Of the lines below, write out exactly those from the line with "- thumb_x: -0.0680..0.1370" through the line with "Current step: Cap", both included, and skip the rest.

Supplied information section start

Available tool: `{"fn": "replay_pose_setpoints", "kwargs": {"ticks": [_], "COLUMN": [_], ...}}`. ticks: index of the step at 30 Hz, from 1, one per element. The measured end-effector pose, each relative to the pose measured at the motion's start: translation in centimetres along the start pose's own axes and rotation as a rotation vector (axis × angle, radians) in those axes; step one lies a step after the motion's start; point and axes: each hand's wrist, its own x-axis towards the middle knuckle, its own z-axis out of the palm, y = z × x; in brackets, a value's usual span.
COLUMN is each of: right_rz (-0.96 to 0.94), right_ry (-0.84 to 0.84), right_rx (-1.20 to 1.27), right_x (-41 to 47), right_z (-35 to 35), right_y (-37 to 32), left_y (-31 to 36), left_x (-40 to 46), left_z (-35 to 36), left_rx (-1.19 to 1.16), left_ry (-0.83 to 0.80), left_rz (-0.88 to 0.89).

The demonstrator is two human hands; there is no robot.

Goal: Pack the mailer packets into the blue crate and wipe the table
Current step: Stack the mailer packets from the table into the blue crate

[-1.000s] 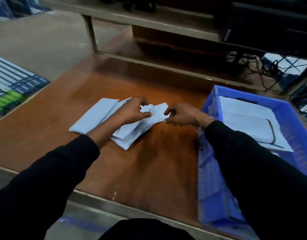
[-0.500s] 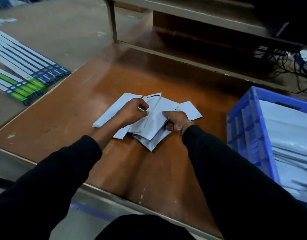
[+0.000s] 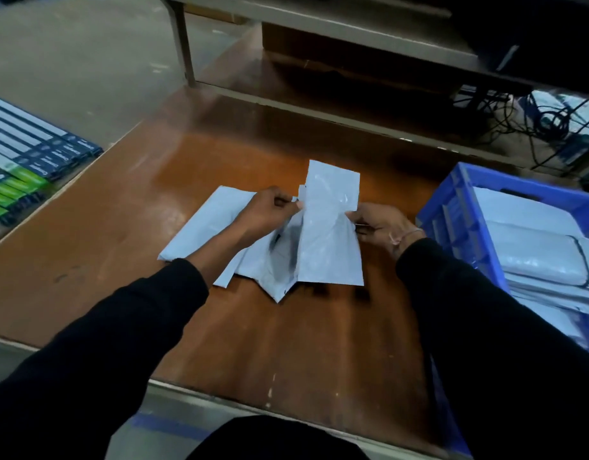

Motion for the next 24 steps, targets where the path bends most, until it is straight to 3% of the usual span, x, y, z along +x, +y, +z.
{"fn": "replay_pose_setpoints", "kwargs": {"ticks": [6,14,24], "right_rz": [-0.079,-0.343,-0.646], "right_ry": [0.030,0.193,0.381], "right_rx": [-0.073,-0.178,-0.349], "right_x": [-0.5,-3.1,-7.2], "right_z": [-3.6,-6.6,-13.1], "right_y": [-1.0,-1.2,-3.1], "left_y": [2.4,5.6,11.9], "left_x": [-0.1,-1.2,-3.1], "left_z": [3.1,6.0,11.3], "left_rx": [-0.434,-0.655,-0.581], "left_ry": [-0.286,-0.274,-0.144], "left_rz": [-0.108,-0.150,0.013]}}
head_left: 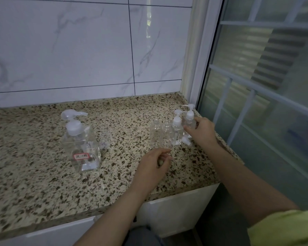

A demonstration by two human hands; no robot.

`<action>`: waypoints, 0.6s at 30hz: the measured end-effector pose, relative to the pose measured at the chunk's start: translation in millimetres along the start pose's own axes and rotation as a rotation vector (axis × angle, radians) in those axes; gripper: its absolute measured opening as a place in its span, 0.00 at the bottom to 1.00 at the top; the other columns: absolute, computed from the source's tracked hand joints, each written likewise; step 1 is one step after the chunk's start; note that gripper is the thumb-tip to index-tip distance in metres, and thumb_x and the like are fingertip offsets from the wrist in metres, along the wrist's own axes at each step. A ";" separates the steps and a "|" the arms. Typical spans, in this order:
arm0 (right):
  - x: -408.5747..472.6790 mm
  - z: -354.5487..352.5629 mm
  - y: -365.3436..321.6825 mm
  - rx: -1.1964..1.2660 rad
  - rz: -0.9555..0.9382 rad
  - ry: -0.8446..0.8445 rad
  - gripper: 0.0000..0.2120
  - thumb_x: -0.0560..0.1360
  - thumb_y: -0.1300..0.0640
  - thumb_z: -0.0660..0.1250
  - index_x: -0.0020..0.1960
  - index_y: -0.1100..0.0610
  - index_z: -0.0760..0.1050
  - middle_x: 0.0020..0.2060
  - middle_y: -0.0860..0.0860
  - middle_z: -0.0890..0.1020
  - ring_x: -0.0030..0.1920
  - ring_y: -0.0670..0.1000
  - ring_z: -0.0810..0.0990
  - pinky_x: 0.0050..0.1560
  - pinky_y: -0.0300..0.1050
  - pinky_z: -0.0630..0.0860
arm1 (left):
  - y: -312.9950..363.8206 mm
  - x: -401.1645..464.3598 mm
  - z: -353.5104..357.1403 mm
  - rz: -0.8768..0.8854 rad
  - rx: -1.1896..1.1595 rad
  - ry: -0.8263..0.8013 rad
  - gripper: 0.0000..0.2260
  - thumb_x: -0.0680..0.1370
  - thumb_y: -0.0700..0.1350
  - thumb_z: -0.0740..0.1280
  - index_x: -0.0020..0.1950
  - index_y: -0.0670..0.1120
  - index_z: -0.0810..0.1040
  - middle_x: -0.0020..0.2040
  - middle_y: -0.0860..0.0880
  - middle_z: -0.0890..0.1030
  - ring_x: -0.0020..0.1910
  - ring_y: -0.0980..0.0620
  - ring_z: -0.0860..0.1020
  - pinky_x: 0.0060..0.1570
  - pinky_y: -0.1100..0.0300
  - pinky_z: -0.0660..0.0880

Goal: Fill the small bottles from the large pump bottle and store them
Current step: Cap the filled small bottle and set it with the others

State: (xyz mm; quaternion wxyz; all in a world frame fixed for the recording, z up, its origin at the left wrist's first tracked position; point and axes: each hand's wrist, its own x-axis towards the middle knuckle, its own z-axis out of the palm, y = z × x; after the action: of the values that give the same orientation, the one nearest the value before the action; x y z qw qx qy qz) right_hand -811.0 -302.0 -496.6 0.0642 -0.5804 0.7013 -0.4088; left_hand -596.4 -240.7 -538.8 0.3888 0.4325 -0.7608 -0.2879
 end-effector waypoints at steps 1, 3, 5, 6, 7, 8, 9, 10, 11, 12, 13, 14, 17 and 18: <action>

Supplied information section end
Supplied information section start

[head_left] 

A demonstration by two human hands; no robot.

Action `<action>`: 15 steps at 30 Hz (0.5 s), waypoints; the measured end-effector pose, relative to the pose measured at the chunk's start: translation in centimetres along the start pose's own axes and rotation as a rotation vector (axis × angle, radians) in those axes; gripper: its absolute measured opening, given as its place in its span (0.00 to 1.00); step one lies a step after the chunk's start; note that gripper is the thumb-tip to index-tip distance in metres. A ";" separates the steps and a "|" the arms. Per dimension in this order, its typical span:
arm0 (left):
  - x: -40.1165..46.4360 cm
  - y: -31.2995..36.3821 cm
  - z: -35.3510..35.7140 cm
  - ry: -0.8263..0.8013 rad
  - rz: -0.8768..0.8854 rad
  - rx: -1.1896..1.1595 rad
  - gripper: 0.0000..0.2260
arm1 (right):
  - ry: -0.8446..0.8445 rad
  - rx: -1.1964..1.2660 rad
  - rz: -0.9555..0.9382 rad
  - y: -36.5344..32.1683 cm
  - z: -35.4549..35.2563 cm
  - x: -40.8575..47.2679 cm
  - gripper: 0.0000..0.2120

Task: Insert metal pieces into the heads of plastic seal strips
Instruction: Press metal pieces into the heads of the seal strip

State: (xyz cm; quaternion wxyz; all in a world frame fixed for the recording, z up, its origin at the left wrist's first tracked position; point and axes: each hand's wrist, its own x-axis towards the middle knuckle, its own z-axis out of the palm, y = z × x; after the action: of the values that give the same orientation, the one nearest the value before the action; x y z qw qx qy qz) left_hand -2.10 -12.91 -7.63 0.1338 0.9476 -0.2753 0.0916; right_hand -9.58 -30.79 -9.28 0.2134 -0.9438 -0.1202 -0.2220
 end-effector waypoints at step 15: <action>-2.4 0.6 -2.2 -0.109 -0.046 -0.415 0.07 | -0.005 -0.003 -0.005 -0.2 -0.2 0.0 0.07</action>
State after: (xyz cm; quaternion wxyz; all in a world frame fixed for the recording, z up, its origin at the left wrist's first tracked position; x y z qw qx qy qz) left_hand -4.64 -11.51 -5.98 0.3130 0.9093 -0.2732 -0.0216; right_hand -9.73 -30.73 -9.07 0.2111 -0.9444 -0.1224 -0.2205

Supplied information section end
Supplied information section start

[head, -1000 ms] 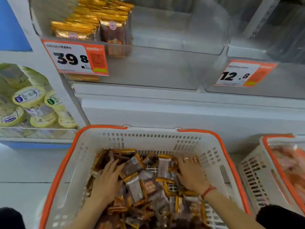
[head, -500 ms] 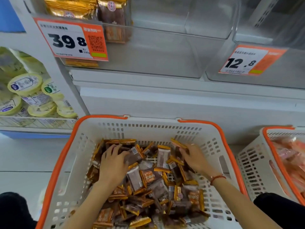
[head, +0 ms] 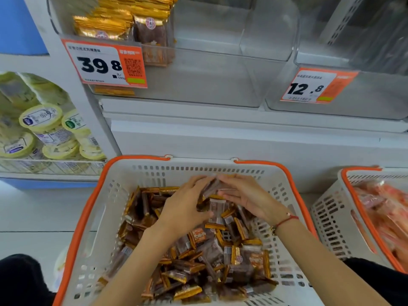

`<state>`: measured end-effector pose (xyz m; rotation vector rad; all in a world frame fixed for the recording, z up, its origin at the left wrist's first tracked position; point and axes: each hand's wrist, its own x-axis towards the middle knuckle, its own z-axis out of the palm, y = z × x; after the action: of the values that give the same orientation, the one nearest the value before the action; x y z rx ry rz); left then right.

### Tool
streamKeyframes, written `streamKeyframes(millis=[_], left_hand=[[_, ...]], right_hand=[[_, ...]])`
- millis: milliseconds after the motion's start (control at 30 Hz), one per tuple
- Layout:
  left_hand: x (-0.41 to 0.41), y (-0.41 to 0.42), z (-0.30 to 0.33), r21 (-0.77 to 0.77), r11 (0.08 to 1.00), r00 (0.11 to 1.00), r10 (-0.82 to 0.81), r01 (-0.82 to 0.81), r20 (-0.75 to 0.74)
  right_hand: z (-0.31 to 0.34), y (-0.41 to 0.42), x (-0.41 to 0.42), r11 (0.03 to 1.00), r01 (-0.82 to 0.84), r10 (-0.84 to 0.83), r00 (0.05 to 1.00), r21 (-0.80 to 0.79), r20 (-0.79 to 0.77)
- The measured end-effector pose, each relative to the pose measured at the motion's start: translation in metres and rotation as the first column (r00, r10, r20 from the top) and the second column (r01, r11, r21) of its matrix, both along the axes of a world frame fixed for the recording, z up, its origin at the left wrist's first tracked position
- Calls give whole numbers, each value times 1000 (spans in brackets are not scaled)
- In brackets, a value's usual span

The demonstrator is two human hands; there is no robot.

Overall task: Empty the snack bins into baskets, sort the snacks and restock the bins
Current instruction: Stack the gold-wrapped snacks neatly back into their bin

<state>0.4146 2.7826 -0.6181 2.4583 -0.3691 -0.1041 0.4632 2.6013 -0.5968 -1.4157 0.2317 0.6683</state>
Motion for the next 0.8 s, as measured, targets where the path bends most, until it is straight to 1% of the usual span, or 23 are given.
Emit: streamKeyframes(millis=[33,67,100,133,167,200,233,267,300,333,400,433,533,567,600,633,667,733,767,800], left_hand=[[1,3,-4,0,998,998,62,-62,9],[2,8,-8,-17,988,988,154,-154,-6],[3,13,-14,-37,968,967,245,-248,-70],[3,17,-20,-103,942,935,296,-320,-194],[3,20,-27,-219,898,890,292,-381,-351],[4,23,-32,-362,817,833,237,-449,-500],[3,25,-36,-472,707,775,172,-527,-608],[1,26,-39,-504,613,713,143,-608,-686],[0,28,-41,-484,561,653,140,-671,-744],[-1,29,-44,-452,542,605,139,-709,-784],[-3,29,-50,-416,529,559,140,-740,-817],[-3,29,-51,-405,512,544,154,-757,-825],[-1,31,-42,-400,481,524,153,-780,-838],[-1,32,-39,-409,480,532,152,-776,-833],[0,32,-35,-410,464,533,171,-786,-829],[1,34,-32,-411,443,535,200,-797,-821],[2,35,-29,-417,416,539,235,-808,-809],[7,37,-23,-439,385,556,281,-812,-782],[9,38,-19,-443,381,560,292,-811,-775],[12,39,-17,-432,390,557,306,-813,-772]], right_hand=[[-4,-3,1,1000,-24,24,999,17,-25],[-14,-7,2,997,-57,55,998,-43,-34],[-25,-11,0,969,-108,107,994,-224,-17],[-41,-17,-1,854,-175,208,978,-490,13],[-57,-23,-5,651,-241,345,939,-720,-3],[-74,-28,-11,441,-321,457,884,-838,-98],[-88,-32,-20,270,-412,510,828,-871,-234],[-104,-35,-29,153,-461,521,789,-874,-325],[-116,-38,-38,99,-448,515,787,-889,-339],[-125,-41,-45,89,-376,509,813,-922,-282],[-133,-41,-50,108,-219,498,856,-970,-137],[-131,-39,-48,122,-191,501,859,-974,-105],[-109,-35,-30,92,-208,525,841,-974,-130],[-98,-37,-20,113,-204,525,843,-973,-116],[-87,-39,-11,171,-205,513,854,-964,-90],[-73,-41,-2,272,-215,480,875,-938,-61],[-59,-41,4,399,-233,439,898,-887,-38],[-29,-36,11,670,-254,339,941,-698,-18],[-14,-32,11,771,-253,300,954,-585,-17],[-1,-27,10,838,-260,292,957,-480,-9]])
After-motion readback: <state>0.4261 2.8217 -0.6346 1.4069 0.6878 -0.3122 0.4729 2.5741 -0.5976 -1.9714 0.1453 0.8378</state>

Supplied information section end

## Answer space
  - thumb_x: -0.0680..0.1370
  - thumb_y: -0.0700..0.1350
  - thumb_z: -0.0740..0.1280
  - index_x: -0.0020..0.1950
  - index_y: -0.0670..0.1120
  - index_z: -0.0810..0.1040
  - middle_x: -0.0020..0.2040
  - middle_y: -0.0860..0.0880
  - middle_z: -0.0890..0.1030
  - ring_x: -0.0020..0.1910
  - ring_y: -0.0980..0.0620
  - ring_z: -0.0860..0.1020
  - pinky_x: 0.0060..0.1570
  - pinky_y: -0.1100..0.0300
  - pinky_z: -0.0660..0.0880

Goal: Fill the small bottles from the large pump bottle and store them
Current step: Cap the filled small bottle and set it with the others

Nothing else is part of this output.